High levels of high density lipoprotein-cholesterol (HDL-C) are associated with lowered risk for cardiovascular disease (CVD) in epidemiological studies. However, recent genetic and drug studies have shown that HDL-C itself is probably not causal in reducing CVD risk. Instead, a consensus is building that HDL functions may protect against CVD, and that treating for the biomarker of HDL-C may not always coincide with increased HDL function. One of the functions of HDL that may play a role in its protective effect is its role in the reverse cholesterol transport (RCT) pathway, in which cholesterol is removed from peripheral tissues and transferred to the liver for excretion. HDL and its major protein constituent, apolipoprotein-AI (apoA1), are critical components of this process. In the first step of the RCT pathway, lipid-poor apoA1 acts as an acceptor for cell cholesterol and phospholipids via the cell membrane protein ABCA1, generating nascent HDL through a mechanism which is not understood at the molecular level.
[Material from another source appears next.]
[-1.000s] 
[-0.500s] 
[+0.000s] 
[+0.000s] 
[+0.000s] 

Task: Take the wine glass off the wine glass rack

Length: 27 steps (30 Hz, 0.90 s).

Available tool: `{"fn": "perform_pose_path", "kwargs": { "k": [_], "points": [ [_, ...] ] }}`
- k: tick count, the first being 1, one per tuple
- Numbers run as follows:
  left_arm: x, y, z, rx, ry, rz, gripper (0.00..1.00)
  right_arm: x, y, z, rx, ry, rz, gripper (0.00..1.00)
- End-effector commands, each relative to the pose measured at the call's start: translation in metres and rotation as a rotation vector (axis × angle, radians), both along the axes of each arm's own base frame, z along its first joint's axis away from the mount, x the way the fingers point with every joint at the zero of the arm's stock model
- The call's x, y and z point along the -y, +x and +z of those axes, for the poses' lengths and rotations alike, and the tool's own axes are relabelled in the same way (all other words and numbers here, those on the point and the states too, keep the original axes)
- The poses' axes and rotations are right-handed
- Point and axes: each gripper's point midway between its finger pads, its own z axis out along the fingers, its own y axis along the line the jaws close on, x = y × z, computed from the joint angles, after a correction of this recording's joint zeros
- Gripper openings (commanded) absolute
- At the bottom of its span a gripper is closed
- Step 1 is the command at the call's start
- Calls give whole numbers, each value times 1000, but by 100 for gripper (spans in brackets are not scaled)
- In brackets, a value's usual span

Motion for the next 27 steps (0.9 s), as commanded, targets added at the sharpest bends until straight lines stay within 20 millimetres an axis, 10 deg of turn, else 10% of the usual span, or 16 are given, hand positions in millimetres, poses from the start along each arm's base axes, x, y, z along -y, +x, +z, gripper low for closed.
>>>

ABCA1 has several well characterized activities, the outward translocation of phosphatidylserine, and the cell surface binding of its ligand apoA1. In the last cycle of this grant we characterized two novel activities of ABCA1, the outward translocation of phosphatidylinositol (4,5) bis-phosphate (PIP2) that is responsible for apoA1 binding to ABCA1 expressing cells, and the recruitment of the lysosomal vacuolar ATPase (V-ATPase) to the plasma membrane leading to local acidification of apoA1 that promotes its unfolding and HDL biogenesis. Building on these discoveries we propose to develop a cell-free ABCA1 reconstituted system, allowing a better understanding of the mechanism by which ABCA1 assembles nascent HDL. In Aim 2, we explore the mechanism by which ABCA1 recruits V- ATPase to the plasma membrane. Successful completion of the proposed studies will increase our knowledge of the mechanism of de novo HDL production, which may yield insights into new strategies to increase HDL biogenesis and HDL function, and aid in the prevention of CVD.

流行病学研究表明，高密度脂蛋白-胆固醇（HDL-C）水平高与心血管疾病（CVD）风险降低相关。然而，最近的基因和药物研究表明HDL-C本身可能不是降低心血管疾病风险的原因。相反，一种共识正在形成，即HDL的功能可以预防心血管疾病，并且治疗HDL- c的生物标志物可能并不总是与HDL功能的增加相一致。HDL可能发挥其保护作用的功能之一是其在胆固醇逆向转运（RCT）途径中的作用，在该途径中，胆固醇从外周组织移除并转移到肝脏排泄。HDL及其主要蛋白成分载脂蛋白ai （apoA1）是这一过程的关键组成部分。在RCT途径的第一步，脂质贫乏的apoA1通过细胞膜蛋白ABCA1作为细胞胆固醇和磷脂的受体，通过分子水平上尚不清楚的机制产生新生的HDL。ABCA1有几个很好的特征活性，磷脂酰丝氨酸的向外移位，以及它的配体apoA1的细胞表面结合。在本研究的最后一个周期中，我们描述了ABCA1的两种新活性，磷脂酰肌醇（4,5）二磷酸（PIP2）的向外易位，负责apoA1与ABCA1表达细胞的结合，以及溶酶体空泡atp酶（v - atp酶）向质膜的募集，导致apoA1的局部酸化，促进其展开和HDL的生物发生。在这些发现的基础上，我们建议开发一种无细胞的ABCA1重组系统，以便更好地了解ABCA1组装新生HDL的机制。在Aim 2中，我们探索ABCA1向质膜招募V- atp酶的机制。这些研究的成功完成将增加我们对新生HDL生成机制的认识，这可能会为增加HDL生物发生和HDL功能的新策略提供见解，并有助于预防心血管疾病。